I'd love to do a survey to see how people respond to these choices; my guess is many would opt for a) and few would opt for c). Yet in this situation, the likelihood of the result being a false positive is very high – much higher than many people realise.
Another feature of ERP research is that there is flexibility in how electrodes are handled in an ANOVA design: since there is symmetry in electrode placement, it is not uncommon to treat hemisphere as one factor, and electrode site as another. The alternative is just to treat electrode as a repeated measure. This is not a neutral choice: the chances of spurious findings is greater if one adopts the first approach, simply because it adds a factor to the analysis, plus all the interactions with that factor.
PS. 2nd July 2013
There's remarkably little coverage of this issue in statistics texts, but Mark Baxter pointed me to a 1996 manual for SYSTAT that does explain it clearly. See: http://www.slideshare.net/deevybishop/multiway-anova-and-spurious-results-syt
The authors noted "Some authors devote entire chapters to fine distinctions between multiple comparison procedures and then illustrate them within a multi-factorial design not corrected for the experiment-wise error rate."

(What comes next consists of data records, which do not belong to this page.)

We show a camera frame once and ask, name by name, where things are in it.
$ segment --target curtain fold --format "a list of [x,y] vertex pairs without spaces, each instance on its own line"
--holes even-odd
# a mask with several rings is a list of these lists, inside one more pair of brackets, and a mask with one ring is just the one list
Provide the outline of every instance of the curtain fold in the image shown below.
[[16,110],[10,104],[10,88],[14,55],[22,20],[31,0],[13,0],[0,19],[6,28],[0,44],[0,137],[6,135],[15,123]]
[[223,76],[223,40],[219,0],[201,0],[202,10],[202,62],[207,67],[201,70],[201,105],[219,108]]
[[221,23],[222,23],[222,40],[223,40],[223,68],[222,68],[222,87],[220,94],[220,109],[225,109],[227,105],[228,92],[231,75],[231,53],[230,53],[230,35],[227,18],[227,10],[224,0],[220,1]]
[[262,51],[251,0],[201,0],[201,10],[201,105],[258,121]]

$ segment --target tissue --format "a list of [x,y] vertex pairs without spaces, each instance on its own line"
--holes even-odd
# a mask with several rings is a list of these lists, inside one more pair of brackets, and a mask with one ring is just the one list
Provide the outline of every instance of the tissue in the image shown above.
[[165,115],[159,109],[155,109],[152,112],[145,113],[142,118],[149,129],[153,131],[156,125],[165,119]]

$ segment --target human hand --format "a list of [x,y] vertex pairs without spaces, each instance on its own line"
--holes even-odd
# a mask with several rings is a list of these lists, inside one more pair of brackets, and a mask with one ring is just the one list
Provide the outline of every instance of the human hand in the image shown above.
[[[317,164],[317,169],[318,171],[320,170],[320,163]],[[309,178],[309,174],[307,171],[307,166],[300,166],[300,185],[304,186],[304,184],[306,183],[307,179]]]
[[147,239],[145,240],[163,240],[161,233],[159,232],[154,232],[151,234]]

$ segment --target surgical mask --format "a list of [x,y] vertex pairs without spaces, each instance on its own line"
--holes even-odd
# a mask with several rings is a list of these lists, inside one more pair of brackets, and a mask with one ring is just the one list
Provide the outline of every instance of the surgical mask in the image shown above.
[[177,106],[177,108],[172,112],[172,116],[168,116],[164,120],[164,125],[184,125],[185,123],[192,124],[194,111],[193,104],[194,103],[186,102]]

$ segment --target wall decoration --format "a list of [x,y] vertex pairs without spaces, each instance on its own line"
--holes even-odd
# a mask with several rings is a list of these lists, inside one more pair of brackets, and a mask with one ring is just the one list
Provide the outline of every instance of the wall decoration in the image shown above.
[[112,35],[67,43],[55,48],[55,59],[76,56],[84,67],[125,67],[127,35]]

They recommend doing a Q-Q plot to see if the distribution of p-values is different from expectation, and using Bonferroni correction to guard against type I error.

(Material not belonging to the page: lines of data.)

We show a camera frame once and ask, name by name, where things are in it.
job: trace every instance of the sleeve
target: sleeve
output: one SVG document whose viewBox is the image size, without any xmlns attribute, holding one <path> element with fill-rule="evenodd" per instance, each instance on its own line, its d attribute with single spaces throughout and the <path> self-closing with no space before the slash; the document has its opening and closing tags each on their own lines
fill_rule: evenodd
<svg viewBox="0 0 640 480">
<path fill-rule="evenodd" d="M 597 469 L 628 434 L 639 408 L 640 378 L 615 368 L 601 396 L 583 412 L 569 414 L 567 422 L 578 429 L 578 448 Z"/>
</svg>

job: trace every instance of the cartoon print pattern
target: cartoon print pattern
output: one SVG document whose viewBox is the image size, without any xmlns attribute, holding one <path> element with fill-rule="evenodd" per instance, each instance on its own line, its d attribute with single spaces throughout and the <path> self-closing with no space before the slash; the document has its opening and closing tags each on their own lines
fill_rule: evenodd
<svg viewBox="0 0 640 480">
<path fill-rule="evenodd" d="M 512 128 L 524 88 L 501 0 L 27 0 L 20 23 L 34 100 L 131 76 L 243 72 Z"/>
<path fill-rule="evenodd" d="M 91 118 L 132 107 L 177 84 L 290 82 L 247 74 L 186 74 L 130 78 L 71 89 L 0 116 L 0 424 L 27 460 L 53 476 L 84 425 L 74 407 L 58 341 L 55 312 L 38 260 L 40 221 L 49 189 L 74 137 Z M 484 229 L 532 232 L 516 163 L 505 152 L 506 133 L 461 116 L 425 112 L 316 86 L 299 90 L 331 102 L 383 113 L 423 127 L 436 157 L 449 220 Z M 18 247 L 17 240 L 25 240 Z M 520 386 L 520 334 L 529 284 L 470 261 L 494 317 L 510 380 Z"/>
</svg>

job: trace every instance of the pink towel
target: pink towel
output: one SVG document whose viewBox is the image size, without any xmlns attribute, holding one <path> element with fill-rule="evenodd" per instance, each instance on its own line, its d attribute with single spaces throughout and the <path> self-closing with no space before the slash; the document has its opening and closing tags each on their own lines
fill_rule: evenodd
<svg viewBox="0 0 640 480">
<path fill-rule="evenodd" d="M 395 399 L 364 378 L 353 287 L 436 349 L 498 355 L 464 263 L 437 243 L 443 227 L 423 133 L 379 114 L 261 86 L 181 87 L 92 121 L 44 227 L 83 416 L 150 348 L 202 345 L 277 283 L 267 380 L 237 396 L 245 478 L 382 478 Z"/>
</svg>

They also note that the different outputs from an ANOVA are not independent if they are based on the same mean squares denominator, a point that is discussed here:
Hurlburt, R. T., & Spiegel, D. K. (1976). Dependence of F Ratios Sharing a Common Denominator Mean Square. The American Statistician, 30(2), 74-78. doi: 10.2307/2683798
These authors conclude (p 76)
It is important to realize that the appearance of two significant F ratios sharing the same denominator should decrease one's confidence in rejecting either of the null hypotheses. Under the null hypothesis, significance can be attained either by the numerator mean square being "unusually" large, or by the denominator mean square being "unusually" small. When the denominator is small, all F ratios sharing that denominator are more likely to be significant. Thus when two F ratios with a common denominator mean square are both significant, one should realize that both significances may be the result of unusually small error mean squares. This is especially true when the numerator degrees of freedom are not small compared' to the denominator degrees of freedom.